La Taxe sur la Valeur Ajoutée appliquée aux livres est passée de 5,5 % à 7 % sous le gouvernement de Nicolas Sarkozy. Le retour à une TVA réduite à 5,5 % n’est pas suffisant si l’on veut réellement promouvoir le livre et la lecture et soutenir un secteur fragile (libraires indépendantes) : pourquoi ne pas passer à 2,1% comme c’est le cas pour la presse ?
Il est indispensable de renforcer également la loi sur le prix unique du livre en luttant contre les dérogations à l’échelle européenne, mettant fin ainsi à la concurrence déloyale exercée par une grande société de vente en ligne. Il s’agit aussi de soutenir les partenariats entre l’Etat et les collectivités pour aider les librairies indépendantes. L’accès à la culture pour tous est un enjeu de société qui doit être défendu contre toute logique comptable !
Conseil Municipal de la ville de Toulouse - vendredi 25 mai 2012
Vœu du Groupe Communiste, Républicain et Citoyen présenté par Jean-Marc Barès, relatif à la hausse de la TVA du livre au 1er avril 2012
Le Ministre de la Culture et de la Communication, à l’occasion de la réforme du taux réduit de la TVA en décembre 2011, a choisi de faire passer la Taxe sur la Valeur Ajoutée (TVA) du livre de 5,5% à 7% et ce à compter du 1er avril 2012. Cette décision s’intègre dans une logique de rigueur et d’austérité qui vise à augmenter les recettes en s’appuyant toujours sur le plus grand nombre, quels que soient les niveaux de revenus des consommateurs.
Concernant le livre, cette logique est d’autant plus néfaste qu’il ne s’agit pas d’un objet de consommation comme un autre. Est-il besoin d’évoquer le rôle du livre dans l’éducation, dans l’épanouissement personnel (intellectuel, culturel), dans la circulation des idées, dans l’évolution de la pensée, dans l’exercice de la citoyenneté, etc. ?
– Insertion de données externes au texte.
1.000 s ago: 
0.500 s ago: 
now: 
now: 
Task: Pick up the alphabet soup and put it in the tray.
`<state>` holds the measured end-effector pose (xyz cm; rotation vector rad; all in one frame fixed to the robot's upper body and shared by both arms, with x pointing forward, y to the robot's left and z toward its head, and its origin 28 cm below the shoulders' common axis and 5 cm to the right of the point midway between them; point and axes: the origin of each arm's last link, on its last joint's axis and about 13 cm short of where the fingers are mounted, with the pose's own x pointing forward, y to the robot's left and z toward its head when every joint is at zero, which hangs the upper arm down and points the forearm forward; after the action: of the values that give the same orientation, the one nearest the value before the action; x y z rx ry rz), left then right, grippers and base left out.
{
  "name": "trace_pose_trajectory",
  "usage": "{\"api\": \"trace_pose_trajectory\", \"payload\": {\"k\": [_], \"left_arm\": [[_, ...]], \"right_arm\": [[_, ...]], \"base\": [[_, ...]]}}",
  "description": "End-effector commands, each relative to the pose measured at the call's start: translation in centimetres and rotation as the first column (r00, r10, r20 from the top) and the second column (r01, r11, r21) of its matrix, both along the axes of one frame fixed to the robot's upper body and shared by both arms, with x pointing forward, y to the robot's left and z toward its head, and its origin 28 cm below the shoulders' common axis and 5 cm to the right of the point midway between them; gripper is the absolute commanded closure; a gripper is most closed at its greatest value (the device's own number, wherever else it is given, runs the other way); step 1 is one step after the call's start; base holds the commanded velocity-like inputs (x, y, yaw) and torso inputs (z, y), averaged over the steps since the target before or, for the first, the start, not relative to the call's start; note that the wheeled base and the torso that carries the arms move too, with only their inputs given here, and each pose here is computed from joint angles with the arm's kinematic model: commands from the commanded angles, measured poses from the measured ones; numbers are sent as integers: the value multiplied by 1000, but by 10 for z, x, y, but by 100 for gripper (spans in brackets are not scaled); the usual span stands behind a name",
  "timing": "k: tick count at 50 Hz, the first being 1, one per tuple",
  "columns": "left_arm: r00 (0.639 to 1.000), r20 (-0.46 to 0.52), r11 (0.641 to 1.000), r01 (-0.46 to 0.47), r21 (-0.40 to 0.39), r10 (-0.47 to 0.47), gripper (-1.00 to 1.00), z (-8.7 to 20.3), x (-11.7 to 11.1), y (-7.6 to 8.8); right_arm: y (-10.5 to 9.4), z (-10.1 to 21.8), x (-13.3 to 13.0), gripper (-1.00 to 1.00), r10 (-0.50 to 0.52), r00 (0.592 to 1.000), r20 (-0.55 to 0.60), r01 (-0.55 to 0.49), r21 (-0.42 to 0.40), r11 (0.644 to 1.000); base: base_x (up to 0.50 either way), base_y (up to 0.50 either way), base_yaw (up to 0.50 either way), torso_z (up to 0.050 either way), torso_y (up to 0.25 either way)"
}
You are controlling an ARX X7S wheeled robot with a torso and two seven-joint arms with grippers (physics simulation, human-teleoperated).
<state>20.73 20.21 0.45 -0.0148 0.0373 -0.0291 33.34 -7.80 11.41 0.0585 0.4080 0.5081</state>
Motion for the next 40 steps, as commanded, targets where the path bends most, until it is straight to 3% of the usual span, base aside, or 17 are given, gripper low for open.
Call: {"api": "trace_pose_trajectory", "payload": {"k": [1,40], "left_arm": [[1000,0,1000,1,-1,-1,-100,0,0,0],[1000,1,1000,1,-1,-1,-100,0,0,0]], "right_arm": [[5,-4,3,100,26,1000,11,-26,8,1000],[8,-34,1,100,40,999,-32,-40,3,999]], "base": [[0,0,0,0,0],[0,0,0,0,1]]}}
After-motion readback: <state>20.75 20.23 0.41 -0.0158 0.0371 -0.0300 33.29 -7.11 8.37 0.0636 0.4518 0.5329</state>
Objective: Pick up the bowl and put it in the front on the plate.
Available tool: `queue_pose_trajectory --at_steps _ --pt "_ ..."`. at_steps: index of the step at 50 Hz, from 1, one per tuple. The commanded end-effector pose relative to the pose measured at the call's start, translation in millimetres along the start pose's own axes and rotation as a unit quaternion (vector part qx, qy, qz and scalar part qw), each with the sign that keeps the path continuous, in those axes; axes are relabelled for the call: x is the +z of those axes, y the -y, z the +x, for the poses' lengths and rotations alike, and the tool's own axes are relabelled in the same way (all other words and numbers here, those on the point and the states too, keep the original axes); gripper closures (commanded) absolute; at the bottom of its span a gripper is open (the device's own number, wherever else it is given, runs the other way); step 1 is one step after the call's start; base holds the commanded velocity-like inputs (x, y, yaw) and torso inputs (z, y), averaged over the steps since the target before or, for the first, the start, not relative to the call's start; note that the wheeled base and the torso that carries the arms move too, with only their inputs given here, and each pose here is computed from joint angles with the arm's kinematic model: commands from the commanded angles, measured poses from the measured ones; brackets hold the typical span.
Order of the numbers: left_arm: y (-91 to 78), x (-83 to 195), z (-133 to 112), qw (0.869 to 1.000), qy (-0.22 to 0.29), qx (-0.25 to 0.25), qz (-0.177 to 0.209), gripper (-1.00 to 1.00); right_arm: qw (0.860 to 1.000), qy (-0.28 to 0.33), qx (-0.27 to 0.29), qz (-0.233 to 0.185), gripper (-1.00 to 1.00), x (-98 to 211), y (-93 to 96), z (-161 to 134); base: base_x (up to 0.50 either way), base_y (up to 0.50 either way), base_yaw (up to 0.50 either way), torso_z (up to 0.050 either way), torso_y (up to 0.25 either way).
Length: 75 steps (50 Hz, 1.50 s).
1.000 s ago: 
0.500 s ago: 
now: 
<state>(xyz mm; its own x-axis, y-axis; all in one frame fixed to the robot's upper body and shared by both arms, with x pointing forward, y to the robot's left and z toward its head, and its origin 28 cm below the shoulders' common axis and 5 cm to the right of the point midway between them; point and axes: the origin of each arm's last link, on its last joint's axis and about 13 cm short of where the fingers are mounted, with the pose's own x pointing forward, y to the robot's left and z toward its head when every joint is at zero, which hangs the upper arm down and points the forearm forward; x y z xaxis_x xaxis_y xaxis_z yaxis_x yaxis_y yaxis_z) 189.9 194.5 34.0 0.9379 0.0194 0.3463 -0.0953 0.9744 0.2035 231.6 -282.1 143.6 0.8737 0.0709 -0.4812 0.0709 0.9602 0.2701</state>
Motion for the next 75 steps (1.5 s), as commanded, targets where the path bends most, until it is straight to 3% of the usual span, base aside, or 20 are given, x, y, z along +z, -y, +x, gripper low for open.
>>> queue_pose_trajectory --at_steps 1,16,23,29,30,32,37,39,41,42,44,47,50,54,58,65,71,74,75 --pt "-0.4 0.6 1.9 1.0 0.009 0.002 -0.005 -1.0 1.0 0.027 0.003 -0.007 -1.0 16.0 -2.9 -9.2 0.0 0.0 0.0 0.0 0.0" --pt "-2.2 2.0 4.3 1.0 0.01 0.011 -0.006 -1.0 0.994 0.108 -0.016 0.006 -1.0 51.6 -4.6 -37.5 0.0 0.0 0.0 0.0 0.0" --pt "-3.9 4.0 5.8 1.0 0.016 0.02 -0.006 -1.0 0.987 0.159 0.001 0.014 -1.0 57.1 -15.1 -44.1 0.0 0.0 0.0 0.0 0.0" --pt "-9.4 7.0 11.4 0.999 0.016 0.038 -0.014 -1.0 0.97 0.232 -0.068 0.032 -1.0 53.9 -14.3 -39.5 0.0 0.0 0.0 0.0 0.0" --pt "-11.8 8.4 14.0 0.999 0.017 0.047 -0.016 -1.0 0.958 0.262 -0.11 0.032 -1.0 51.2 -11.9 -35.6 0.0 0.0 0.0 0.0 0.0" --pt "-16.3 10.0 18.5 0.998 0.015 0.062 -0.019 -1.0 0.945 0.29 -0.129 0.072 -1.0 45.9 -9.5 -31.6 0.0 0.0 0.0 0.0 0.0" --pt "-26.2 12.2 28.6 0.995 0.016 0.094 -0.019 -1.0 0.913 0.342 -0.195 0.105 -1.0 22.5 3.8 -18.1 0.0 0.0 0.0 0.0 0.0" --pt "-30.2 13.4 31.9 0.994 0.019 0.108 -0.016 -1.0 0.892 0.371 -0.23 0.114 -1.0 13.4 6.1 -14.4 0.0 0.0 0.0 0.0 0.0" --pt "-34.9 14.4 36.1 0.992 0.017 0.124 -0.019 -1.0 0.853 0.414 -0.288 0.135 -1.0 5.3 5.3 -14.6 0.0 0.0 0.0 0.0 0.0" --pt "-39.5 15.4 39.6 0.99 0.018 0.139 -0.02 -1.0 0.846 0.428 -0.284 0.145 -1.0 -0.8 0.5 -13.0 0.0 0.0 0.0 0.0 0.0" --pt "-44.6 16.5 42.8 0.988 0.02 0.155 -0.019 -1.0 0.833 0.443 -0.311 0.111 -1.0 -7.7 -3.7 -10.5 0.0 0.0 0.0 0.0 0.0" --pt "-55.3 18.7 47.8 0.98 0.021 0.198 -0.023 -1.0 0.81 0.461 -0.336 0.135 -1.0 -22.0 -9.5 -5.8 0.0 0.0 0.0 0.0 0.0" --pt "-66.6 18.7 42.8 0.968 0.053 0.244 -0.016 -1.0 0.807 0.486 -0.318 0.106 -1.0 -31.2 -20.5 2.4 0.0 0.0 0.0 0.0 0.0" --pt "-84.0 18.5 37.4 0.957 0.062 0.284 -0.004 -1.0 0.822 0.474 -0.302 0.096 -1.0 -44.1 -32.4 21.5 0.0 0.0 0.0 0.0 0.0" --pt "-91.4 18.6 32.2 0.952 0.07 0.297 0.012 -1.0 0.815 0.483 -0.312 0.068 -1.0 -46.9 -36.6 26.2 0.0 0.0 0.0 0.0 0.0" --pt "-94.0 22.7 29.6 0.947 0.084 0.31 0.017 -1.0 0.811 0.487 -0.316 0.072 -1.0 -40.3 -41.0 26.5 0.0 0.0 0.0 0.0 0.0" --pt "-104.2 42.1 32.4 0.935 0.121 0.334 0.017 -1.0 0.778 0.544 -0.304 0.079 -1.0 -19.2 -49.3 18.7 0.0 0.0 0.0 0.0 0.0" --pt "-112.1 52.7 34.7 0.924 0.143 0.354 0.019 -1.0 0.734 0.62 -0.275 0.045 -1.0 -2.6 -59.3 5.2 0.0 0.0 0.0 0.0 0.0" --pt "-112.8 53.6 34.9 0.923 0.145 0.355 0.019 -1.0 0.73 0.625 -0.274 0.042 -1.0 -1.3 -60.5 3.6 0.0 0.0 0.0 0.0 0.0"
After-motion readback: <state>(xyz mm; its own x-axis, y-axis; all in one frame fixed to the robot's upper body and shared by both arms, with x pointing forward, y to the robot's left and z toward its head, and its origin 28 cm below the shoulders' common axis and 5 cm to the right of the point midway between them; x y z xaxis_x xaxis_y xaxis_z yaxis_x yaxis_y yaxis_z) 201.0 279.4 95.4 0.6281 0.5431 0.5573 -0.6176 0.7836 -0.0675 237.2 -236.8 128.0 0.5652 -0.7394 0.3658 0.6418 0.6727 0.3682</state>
L’accès à la culture pour tous est un enjeu de société incontournable qui doit être défendu contre tout logique comptable.
La promotion de la lecture et du livre nécessiterait de nombreuses mesures pour soutenir les librairies indépendantes, les maisons d’éditions, les auteurs, les collectivités territoriales dans le cadre de leurs politiques publiques en faveur des bibliothèques, etc.
Renforcer la loi sur le prix unique du livre en luttant contre les dérogations à l’échelle européenne notamment. Soutenir les partenariats entre l’Etat et les collectivités pour aider les librairies indépendantes, qui sont nombreuses dans notre ville. La répercussion de la hausse de la TVA sur ce secteur va aggraver une situation déjà fragile : à la fermeture de la Librairie des Arcades l’année dernière s’est ajoutée la fermeture de la librairie Castela cette année, en plein cœur de Toulouse.
La hausse de la TVA du livre est donc un pas dans la mauvaise direction : cette mesure est inutile et inefficace.
C’est pourquoi le Conseil Municipal de Toulouse, réuni ce vendredi 25 mai 2012, demande au Gouvernement non seulement d’abroger cette hausse mais également d’aligner la TVA Livre sur la TVA appliquée à la Presse, soit à 2,1%.